Exercise:
With the records as your source, report how many lines contain "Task". Add no other words.

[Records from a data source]

□ □ □ □ □

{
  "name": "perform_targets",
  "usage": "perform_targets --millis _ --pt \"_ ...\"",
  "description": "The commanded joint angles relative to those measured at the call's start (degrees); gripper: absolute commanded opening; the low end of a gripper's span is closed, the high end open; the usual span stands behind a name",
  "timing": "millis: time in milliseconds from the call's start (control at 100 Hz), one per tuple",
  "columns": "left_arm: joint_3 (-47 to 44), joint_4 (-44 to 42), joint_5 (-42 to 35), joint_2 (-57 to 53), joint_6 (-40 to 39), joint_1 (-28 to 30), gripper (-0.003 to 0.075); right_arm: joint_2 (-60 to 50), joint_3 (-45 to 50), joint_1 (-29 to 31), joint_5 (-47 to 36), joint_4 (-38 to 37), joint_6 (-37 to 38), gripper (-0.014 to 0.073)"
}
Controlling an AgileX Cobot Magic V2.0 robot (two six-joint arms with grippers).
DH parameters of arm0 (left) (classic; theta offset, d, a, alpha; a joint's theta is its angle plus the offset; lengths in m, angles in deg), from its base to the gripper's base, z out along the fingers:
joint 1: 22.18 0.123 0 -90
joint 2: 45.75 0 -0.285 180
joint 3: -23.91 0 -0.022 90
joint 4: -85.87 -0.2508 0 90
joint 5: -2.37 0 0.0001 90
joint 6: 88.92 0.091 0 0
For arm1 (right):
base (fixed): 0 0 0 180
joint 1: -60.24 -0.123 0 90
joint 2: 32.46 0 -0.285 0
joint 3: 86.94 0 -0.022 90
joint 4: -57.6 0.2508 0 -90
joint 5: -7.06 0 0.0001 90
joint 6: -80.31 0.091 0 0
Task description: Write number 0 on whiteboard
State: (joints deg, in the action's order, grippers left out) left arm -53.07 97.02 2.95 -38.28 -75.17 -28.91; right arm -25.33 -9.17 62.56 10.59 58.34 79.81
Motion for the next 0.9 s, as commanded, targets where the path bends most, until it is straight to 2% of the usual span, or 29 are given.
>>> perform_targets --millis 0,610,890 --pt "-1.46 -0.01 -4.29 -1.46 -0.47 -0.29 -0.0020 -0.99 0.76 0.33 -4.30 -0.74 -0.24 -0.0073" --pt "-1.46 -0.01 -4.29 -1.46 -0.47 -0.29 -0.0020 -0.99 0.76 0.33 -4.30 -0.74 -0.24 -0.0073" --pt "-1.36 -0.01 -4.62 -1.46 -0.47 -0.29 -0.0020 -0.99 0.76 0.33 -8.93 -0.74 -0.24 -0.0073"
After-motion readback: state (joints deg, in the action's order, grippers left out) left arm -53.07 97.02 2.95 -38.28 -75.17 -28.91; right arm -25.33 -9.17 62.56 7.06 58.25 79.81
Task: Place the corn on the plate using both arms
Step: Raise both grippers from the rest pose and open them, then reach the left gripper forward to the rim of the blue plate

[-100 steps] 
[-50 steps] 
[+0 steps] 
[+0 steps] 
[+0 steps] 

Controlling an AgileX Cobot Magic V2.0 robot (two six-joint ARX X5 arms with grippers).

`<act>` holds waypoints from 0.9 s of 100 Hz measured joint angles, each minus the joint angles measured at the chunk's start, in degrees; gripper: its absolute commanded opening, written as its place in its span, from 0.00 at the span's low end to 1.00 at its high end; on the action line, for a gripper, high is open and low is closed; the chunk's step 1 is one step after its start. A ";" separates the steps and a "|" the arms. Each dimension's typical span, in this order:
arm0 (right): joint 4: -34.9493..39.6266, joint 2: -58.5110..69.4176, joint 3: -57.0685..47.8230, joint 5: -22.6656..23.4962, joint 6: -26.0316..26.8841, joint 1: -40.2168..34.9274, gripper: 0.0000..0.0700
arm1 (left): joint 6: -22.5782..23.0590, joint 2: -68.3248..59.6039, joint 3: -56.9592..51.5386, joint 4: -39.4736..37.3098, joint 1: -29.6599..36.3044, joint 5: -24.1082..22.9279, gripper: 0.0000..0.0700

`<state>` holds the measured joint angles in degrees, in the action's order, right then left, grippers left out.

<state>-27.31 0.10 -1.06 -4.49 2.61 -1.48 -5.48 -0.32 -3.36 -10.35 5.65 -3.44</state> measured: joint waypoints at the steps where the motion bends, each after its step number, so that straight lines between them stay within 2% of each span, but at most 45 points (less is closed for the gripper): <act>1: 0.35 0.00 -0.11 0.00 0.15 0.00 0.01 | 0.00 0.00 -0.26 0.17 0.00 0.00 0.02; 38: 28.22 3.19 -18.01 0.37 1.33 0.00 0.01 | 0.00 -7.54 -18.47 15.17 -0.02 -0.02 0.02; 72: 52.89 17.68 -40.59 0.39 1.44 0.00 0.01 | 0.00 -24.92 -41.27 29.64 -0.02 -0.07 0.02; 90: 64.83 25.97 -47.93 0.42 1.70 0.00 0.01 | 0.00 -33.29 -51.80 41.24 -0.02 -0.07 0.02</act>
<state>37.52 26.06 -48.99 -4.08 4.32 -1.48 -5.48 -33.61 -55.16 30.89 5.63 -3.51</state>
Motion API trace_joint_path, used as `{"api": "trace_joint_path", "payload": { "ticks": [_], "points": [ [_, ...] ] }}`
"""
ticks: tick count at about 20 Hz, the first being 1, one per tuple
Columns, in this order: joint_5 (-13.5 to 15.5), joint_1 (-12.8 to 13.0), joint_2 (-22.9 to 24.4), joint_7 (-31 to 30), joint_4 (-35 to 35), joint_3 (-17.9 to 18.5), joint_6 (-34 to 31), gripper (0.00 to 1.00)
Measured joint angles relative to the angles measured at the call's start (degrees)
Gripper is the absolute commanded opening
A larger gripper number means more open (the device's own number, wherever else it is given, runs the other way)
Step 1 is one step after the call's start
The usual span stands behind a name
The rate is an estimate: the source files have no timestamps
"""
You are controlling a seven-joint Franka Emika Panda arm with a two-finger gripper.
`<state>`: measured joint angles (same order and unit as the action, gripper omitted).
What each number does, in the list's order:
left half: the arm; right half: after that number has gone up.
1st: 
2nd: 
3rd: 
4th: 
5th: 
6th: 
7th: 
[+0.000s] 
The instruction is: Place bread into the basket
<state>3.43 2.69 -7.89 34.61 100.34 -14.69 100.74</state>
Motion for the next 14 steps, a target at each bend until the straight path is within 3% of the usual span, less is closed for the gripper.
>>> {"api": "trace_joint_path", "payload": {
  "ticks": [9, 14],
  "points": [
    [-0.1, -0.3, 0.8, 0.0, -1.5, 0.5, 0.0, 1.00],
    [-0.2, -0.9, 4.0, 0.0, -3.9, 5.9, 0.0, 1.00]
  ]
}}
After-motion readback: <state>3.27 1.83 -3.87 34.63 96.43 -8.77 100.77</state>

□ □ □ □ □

Written response:
2